When using SolrCloud mode you will need to set the SOLR_COLLECTION_NUM_SHARDS and SOLR_COLLECTION_REPLICATION_FACTOR variables to configure your collection and execute solr:init command to create the collection.

Add api_nodes_sources_search API operation to expose NodesSourcesSearchController

yaml
# config/api_resources/nodes_sources.yml
resources:
    RZ\Roadiz\CoreBundle\Entity\NodesSources:
        operations:
            api_nodes_sources_search:
                class: ApiPlatform\Metadata\GetCollection
                method: 'GET'
                uriTemplate: '/nodes_sources/search'
                controller: RZ\Roadiz\SolrBundle\Controller\NodesSourcesSearchController
                read: false
                normalizationContext:
                    groups:
                        - get
                        - nodes_sources_base
                        - nodes_sources_default
                        - urls
                        - tag_base
                        - translation_base
                        - document_display
                openapi:
                    summary: Search NodesSources resources
                    description: |
                        Search all website NodesSources resources using **Solr** full-text search engine
                    parameters:
                        -   type: string
                            name: search
                            in: query
                            required: true
                            description: Search pattern
                            schema:
                                type: string

Register a Monolog handler

Add a solr handler to your monolog config if you want to separate its logs in a different file.

yaml
# config/packages/monolog.yaml
monolog:
    channels:
        # ...
        # Add a new channel for Solr logs
        - searchEngine
    handlers:
        solr:
            type: stream
            path: "%kernel.logs_dir%/solr.%kernel.environment%.log"
            level: debug
            channels: ["searchEngine"]

Run Solr with Docker compose

You can run Solr using Docker Compose. Below are two configurations: one for a single standalone server and another for a Solr Cloud cluster with Zookeeper based on official documentation:

Single standalone server

yaml
services:
    # ...
    # https://solr.apache.org/guide/solr/latest/deployment-guide/solr-in-docker.html
    solr:
        image: solr:9-slim
        volumes:
            - solr:/var/solr
        command:
            - solr-precreate
            - ${SOLR_CORE_NAME}

volumes:
    # ...
    solr:

Solr Cloud cluster with Zookeeper

yaml
services:
    # ...
    
    # Solr Cloud requires zoo to run
    # https://solr.apache.org/guide/solr/latest/deployment-guide/solr-in-docker.html
    solr:
        image: solr:9-slim
        volumes:
            - solr:/var/solr
        environment:
            ZK_HOST: "zoo:2181"
        depends_on: [ zoo ]

    zoo:
        image: zookeeper:3.9
        volumes:
            - zoo-data:/data
            - zoo-datalog:/datalog
            - zoo-logs:/logs
        environment:
            ZOO_4LW_COMMANDS_WHITELIST: mntr,conf,ruok

volumes:
    # ...
    solr:
    zoo-data:
    zoo-datalog:
    zoo-logs:

Specific commands for SolrCloud mode

When using SolrCloud mode, you can use the following commands to manage your Solr collection.
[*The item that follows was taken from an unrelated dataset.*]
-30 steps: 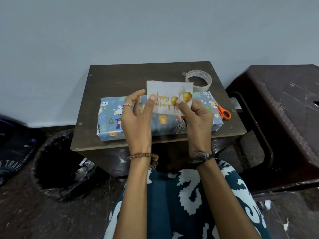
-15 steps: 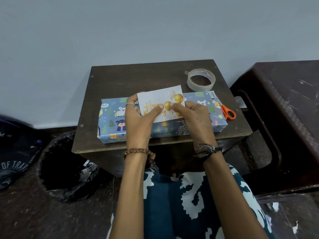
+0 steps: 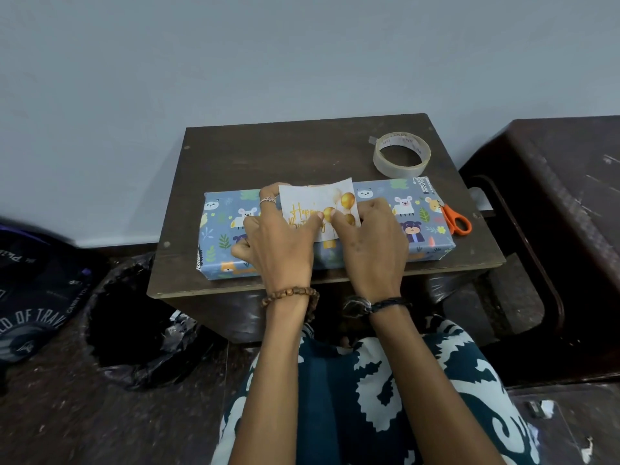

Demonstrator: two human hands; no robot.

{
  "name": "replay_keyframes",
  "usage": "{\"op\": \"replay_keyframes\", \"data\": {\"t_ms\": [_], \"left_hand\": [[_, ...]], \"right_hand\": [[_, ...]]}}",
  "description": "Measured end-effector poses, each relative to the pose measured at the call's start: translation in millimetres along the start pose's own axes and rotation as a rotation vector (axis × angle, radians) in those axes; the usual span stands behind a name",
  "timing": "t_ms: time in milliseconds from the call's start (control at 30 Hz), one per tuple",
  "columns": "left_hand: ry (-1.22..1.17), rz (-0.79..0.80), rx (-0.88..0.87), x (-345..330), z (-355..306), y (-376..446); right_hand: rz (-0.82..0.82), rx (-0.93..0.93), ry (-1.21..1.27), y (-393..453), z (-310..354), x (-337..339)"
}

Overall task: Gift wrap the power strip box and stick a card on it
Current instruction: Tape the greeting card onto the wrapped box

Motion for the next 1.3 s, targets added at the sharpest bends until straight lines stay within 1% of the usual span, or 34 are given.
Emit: {"op": "replay_keyframes", "data": {"t_ms": [100, 233, 300, 367, 433, 467, 533, 600, 833, 1000, 1100, 1167, 1200, 1233, 1300], "left_hand": [[0.035, 0.003, -0.008, -1.6, 1.0, -0.9], [0.112, -0.006, -0.026, -4.0, 0.7, -0.9], [0.156, -0.021, -0.047, -3.7, -1.9, -1.5], [0.214, -0.023, -0.083, -4.9, -2.3, -1.4], [0.288, -0.006, -0.125, -8.4, -0.5, -2.0], [0.311, 0.003, -0.132, -10.2, 1.5, -2.7], [0.327, 0.01, -0.133, -12.1, 4.1, -4.2], [0.349, 0.015, -0.149, -12.1, 3.1, -5.2], [0.426, 0.031, -0.206, -11.0, -1.7, -7.4], [0.566, -0.006, -0.318, -11.1, -19.3, -12.0], [0.475, -0.031, -0.433, -16.9, -52.2, -12.0], [0.352, 0.032, -0.482, -34.7, -78.1, -2.6], [0.271, 0.097, -0.467, -47.3, -89.3, 6.4], [0.195, 0.183, -0.417, -64.4, -95.5, 18.7], [0.105, 0.363, -0.241, -101.5, -97.8, 42.7]], "right_hand": [[-0.039, 0.034, -0.029, -1.8, 0.8, 1.1], [-0.007, 0.058, 0.018, -2.3, 1.0, -6.0], [-0.038, 0.067, 0.059, -3.5, 3.2, -5.5], [-0.104, 0.064, 0.07, -4.7, 4.4, 2.2], [-0.171, 0.103, -0.029, -5.2, 6.2, 11.3], [-0.17, 0.117, -0.107, -5.3, 6.8, 12.5], [-0.114, 0.116, -0.216, -4.0, 3.3, 7.9], [-0.082, 0.124, -0.245, -3.6, 0.8, 4.2], [-0.085, 0.176, -0.197, -0.8, 0.6, 4.8], [-0.079, 0.263, -0.007, -0.9, -2.1, 19.7], [-0.161, 0.261, 0.115, 17.5, -11.2, 46.1], [-0.19, 0.17, 0.199, 42.8, -26.7, 59.4], [-0.197, 0.114, 0.224, 58.4, -35.8, 62.9], [-0.199, 0.061, 0.227, 74.3, -44.9, 63.9], [-0.178, -0.04, 0.202, 104.2, -61.6, 60.5]]}}
Point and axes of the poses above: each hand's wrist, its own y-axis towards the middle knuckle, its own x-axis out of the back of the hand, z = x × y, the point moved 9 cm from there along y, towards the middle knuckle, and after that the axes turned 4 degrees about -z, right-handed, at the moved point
Initialize Solr Collection

Using SolrCloud mode requires you to create a collection before indexing your NodesSources:

shell
# Initialize Solr collection (for Solr Cloud)
# and updates fields and filters
bin/console solr:init

This command dispatches a RZ\Roadiz\SolrBundle\Event\SolrInitializationEvent event to allow you to customize your collection fields types.

Drop Solr Collection

When using SolrCloud mode you can drop the collection using:

shell
bin/console solr:drop

Index your project content

Then you can reindex all NodesSources, Documents to populate the index with existing data:

shell
# Reindex all NodesSources
bin/console solr:reindex

Cron task

This bundle provides a new Scheduler CronTask to update your Solr index each night at 3:30AM:

php
#[AsCronTask(
    expression: '30 3 * * *',
    jitter: 120,
    arguments: '--no-debug -n -q',
)]

TIP

You can check if Solr reindex command is well registered in your scheduler by running:

shell
bin/console debug:scheduler
# Or if you are using Docker Compose:
docker compose exec app bin/console debug:scheduler

Extending Solr configuration

If you want to add/remove fields and update filters during solr:init command, you can subscribe to the RZ\Roadiz\SolrBundle\Event\SolrInitializationEvent event. An abstract subscriber is provided in the bundle to provide helper methods to add fields and filters: RZ\Roadiz\SolrBundle\EventListener\AbstractSolrInitializationSubscriber.

TIP

You can take a look at the RZ\Roadiz\SolrBundle\EventListener\DefaultSolrInitializationSubscriber class to see how to extend Solr configuration.